El elector está decepcionado de la política y de los políticos. Y su repuesta es ahora no ir mayoritariamente a votar. En verdad, no será una fiesta electoral, alegre y bulliciosa.
Una inmensa protesta apacible de la ciudadanía recorre al país, como demostración de su consciente y generalizado descontento. Por lo menos, eso es lo percibido en los cortos días preelectorales. Pronósticos personales y estudios sociales dan cuenta de la probable alta tasa de abstención. El elector está decepcionado de la política y de los políticos. Y su repuesta es ahora no ir mayoritariamente a votar. En verdad, no será una fiesta electoral, alegre y bulliciosa.

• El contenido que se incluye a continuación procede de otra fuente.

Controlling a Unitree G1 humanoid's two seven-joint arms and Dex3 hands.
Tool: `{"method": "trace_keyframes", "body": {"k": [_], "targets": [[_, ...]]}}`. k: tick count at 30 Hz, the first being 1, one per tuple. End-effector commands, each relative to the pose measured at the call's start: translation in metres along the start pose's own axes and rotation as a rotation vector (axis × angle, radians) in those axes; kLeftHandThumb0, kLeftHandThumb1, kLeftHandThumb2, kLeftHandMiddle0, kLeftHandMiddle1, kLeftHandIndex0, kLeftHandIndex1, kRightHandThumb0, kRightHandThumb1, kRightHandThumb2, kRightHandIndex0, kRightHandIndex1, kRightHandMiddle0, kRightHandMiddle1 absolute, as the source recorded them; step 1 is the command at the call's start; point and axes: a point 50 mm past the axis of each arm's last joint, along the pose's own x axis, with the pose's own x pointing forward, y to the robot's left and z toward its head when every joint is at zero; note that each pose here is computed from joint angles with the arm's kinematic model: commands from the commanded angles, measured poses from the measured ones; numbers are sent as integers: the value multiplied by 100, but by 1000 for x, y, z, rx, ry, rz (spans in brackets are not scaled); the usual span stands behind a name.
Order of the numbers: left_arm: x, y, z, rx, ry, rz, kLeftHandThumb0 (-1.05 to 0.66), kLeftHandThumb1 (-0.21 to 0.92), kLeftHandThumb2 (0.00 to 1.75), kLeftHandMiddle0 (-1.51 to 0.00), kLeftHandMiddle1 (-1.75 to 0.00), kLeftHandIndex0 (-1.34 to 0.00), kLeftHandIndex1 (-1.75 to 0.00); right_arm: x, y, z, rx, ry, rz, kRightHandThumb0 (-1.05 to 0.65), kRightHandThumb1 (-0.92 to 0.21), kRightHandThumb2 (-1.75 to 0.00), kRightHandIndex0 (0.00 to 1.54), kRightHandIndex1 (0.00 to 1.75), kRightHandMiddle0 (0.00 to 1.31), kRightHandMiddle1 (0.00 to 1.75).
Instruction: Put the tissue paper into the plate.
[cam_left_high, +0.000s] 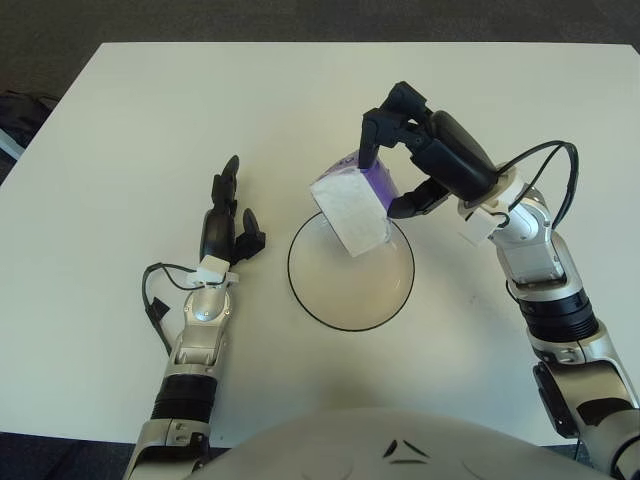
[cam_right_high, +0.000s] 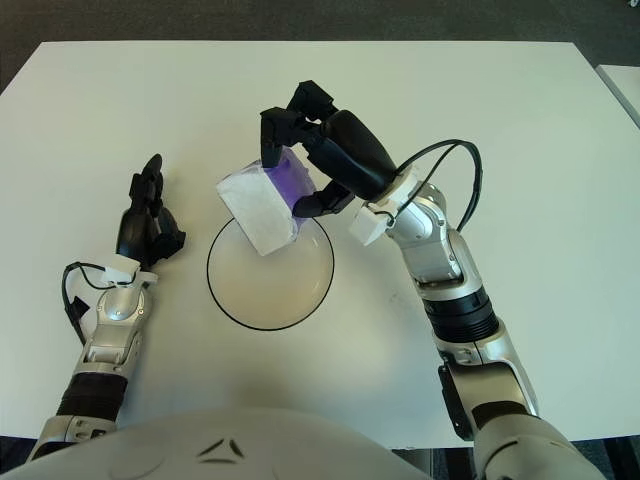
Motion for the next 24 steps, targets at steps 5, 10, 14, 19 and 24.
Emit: {"method": "trace_keyframes", "body": {"k": [5, 10, 14, 19, 24], "targets": [[-36, 2, -49, 39, 270, -26, -86, 92, 101, -8, 0, 0, -26, -3, -2, 3, -9, 10, 54, 0, 3, -165, 93, 156, 64, 175], [-35, 2, -49, 48, 269, -26, -86, 92, 101, -8, 0, 0, -26, -7, 2, 4, 16, 11, 95, 0, 0, -163, 90, 160, 62, 175], [-34, 2, -49, 55, 265, -21, -86, 92, 102, -8, 0, 0, -27, -7, 4, 4, 23, 4, 111, 0, -1, -163, 89, 161, 61, 175], [-34, 2, -49, 71, 252, -6, -85, 92, 102, -10, -1, 0, -34, -9, 8, 5, 22, -16, 136, 0, -2, -161, 88, 160, 61, 175], [-33, 2, -49, 78, 246, 1, -83, 92, 102, -13, -2, 0, -39, -10, 10, 7, 9, -44, 132, 0, -3, -160, 88, 160, 60, 175]]}}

Porque el descontento y la inconformidad con la política crece análoga a la crisis económica que sufre Venezuela. Correlativa a la repuesta ineficaz del gobierno a la demanda de los ciudadanos. La insatisfacción colectiva no distingue hoy si se es gobierno u oposición. La gran mayoría de los venezolanos viven momentos de incertidumbre y perplejidad.
Muchas son las causas de este lamentable trance. El país ha regresado a etapas superadas y pareciera que no hay signos que indiquen avances cuantificables. Vamos para atrás mirando por el retrovisor y el angosto y zigzagueante camino presagia eventos de especial complejidad política. La gente de pocos recursos y tapa ojos, sigue la ruta por dadivas que medio cubren las necesidades básicas y les mantienen dependientes y clientelares. Alcanzan a medias sus carestías existenciales y cumplen trabajos comunales planeados por quienes gobiernan. Un férreo control social es el objetivo principal y sus efectos maniatan cualquier intento de sublevación o revuelta. A ellos están dirigidos los programas y medidas del gobierno. A ellos dedican sus políticas y misiones. El populismo campea y la exclusión de la clase media y alta es el norte del presente régimen. Los pobres, atrapados por el poder del estado deambulan estoicos y conformistas tras la búsqueda de sus requerimientos de alimentación y medicinas. Semejan robots humanos y aparentan resignación.
Pero no están satisfechos de la política. He conversado con algunos de ellos y les percibo disconformes y amotinados. Muchos saben a perfección que les usan como “conejillos de indias”, de un proyecto diseñado para usurpar derechos y aniquilar antagonismos. Aguantan esperanzados porque algún día mejorara su situación y podrán salir de la rémora en que se encuentran. Irán a votar no por deber sino por compromiso. Les buscaran en sus casa y luego les regresarán. Algunos hasta les pagaran. Compra de votos. Conquista de conciencias. La institución del voto prostituida y la práctica democrática en el mercado de la impudicia y del cinismo a la “N” potencia. Una estructura partidista medrando en la administración pública y soportada en las misiones y programas sociales asistenciales e inmediatistas. Uso ilegal del erario público.